> [EXERCISE BRIEF] Using the records below, copy every line that holds the string "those".

[Data entries]

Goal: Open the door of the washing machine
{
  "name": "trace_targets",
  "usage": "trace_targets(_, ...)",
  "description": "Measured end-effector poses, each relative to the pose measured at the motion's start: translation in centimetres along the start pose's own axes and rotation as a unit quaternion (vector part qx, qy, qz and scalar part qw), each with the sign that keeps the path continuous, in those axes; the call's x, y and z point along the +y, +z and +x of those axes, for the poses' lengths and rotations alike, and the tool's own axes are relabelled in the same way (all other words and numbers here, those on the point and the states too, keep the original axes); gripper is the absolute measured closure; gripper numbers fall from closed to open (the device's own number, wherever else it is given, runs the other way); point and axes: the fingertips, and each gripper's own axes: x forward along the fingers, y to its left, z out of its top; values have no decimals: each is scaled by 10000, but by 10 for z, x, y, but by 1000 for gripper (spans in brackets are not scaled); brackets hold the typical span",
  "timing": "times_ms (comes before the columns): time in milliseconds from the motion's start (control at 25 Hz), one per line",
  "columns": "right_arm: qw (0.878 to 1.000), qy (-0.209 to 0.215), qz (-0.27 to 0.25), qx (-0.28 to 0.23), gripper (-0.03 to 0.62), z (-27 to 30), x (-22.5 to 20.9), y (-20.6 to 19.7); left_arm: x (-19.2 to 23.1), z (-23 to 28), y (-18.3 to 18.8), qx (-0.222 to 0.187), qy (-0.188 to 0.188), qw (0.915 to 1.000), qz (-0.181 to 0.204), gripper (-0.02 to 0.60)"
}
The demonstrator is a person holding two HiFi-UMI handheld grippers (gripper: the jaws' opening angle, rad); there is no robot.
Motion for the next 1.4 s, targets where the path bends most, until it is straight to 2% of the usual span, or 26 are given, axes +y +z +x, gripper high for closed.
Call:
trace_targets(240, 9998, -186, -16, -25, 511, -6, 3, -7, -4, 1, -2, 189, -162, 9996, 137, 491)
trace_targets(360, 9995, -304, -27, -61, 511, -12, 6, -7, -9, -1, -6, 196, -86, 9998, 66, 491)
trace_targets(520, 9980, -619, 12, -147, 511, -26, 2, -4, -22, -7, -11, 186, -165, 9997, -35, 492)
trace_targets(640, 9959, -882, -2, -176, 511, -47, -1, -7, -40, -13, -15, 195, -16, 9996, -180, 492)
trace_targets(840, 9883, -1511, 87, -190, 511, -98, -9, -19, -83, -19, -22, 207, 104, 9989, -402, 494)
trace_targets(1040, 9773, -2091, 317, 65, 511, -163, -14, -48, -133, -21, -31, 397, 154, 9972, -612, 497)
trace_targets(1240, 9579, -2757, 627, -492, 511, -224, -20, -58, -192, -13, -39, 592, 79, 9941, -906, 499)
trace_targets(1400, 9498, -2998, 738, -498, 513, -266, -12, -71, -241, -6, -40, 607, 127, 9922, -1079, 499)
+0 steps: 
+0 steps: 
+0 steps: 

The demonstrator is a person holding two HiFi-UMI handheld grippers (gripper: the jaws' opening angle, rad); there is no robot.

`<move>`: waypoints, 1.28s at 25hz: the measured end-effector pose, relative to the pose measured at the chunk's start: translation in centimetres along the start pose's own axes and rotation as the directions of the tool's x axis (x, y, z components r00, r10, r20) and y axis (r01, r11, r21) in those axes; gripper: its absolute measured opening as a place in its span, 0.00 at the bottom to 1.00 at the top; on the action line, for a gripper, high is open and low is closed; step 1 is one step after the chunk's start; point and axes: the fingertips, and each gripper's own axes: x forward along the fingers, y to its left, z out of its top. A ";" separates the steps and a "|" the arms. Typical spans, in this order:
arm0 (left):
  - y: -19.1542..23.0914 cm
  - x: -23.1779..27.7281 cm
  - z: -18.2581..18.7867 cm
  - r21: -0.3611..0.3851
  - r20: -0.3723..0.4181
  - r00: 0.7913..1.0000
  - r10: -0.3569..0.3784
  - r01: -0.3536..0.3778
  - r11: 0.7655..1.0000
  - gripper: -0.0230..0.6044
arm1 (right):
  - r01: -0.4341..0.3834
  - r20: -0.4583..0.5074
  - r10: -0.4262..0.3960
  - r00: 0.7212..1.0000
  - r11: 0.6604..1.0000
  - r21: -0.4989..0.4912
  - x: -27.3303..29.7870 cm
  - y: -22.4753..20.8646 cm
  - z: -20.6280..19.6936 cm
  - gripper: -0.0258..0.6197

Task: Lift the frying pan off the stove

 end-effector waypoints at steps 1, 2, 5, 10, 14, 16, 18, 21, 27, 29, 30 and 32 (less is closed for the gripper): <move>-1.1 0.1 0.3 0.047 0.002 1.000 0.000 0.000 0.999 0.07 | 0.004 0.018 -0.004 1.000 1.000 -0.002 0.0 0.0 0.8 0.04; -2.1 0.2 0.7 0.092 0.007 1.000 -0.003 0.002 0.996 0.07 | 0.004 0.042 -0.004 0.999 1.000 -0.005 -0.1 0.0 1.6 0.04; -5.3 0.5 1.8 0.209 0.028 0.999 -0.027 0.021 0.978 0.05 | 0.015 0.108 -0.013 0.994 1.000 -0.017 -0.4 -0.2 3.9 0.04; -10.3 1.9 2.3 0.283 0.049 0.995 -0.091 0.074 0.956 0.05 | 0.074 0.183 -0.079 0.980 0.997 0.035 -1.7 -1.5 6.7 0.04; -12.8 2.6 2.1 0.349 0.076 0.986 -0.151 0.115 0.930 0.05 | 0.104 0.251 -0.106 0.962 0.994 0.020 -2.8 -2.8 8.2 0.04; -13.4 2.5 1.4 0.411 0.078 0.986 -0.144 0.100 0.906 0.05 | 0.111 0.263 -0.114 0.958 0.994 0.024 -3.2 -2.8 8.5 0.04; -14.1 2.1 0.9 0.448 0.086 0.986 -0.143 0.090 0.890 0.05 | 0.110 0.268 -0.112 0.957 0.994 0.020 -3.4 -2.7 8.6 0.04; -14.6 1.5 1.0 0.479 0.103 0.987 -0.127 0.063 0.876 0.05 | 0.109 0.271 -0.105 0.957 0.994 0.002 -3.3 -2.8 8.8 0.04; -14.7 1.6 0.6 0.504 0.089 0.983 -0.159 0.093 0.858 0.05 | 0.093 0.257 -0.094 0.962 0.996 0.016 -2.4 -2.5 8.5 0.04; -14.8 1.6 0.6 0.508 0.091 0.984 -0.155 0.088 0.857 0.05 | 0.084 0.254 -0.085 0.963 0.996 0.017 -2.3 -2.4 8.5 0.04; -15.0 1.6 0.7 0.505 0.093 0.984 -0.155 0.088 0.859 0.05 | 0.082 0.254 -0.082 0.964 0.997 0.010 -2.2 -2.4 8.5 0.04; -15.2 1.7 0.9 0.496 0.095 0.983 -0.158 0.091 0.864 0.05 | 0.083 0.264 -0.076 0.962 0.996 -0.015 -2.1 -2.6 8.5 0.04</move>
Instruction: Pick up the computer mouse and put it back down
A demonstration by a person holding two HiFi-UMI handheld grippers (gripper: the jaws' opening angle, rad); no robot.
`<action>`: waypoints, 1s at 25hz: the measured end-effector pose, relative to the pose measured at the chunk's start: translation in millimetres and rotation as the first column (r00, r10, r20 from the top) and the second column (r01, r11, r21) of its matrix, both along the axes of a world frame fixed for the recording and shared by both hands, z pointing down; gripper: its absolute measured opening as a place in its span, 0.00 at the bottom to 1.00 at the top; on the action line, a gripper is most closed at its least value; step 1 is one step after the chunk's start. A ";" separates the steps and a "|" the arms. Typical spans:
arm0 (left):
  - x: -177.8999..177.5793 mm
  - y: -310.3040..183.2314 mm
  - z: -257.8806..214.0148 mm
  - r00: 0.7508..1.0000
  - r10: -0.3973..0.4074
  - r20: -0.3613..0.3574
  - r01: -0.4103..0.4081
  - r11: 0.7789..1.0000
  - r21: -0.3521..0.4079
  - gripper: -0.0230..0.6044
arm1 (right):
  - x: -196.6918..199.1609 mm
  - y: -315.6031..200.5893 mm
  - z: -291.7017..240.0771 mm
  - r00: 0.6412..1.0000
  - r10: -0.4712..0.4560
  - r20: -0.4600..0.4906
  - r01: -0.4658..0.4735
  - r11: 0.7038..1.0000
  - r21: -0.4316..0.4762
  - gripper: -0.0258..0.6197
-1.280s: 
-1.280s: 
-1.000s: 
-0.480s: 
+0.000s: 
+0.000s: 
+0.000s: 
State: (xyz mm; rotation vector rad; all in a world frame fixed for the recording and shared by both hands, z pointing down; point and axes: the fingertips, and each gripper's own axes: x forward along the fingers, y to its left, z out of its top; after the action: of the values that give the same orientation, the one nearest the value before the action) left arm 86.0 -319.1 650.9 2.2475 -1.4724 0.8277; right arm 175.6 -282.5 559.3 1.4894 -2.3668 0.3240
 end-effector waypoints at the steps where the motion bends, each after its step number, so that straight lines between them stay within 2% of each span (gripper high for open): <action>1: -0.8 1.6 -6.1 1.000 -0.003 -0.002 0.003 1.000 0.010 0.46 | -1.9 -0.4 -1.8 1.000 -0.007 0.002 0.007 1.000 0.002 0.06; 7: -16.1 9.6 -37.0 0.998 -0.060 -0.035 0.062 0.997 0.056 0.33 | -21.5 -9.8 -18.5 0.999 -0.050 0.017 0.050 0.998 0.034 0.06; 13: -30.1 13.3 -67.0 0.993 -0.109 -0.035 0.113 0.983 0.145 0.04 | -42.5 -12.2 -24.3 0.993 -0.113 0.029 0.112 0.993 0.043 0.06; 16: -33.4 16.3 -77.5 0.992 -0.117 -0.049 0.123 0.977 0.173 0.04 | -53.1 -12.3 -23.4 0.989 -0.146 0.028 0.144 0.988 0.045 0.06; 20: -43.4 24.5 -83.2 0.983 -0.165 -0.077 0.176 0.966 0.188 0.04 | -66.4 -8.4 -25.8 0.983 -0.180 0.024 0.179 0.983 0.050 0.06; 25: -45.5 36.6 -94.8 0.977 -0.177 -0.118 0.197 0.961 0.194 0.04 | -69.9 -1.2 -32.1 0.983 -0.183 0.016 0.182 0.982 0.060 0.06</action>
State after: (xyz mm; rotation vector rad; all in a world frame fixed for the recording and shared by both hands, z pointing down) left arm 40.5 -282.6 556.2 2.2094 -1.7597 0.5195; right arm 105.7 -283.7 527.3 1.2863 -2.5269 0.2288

> [TASK RESULT]
  "description": "Measured end-effector poses, each relative to the pose measured at the motion's start: translation in centimetres along the start pose's own axes and rotation as a unit quaternion (vector part qx, qy, qz and scalar part qw), each with the sign that keeps the path continuous, in those axes; the call's x, y and z point along the +y, +z and +x of those axes, for the poses' lengths and rotations alike, and the tool's own axes are relabelled in the same way (all other words and numbers here, those on the point and the states too, keep the original axes); gripper is the absolute measured closure; gripper numbers fall from closed to open (the device's own number, wherever else it is given, runs the other way); point and axes: the fingertips, and each gripper's own axes: x forward along the fingers, y to its left, z out of its top; values have no decimals: each is scaled by 10000, but by 10 for z, x, y, but by 1000 for gripper (spans in brackets are not scaled); brackets hold the typical span",
`<move>`: waypoints, 1.28s at 25hz: the measured end-effector pose, relative to the pose measured at the chunk's start: translation in centimetres along the start pose's own axes and rotation as the directions of the tool's x axis (x, y, z components r00, r10, r20) and y axis (r01, r11, r21) in those axes; gripper: its absolute measured opening as a place in its span, 0.00 at the bottom to 1.00 at the top; on the action line, for a gripper, high is open and low is closed; step 1 is one step after the chunk's start; point and axes: the fingertips, and each gripper's own axes: x forward along the fingers, y to its left, z out of its top. A ";" separates the steps and a "|" the arms. Typical spans, in this order:

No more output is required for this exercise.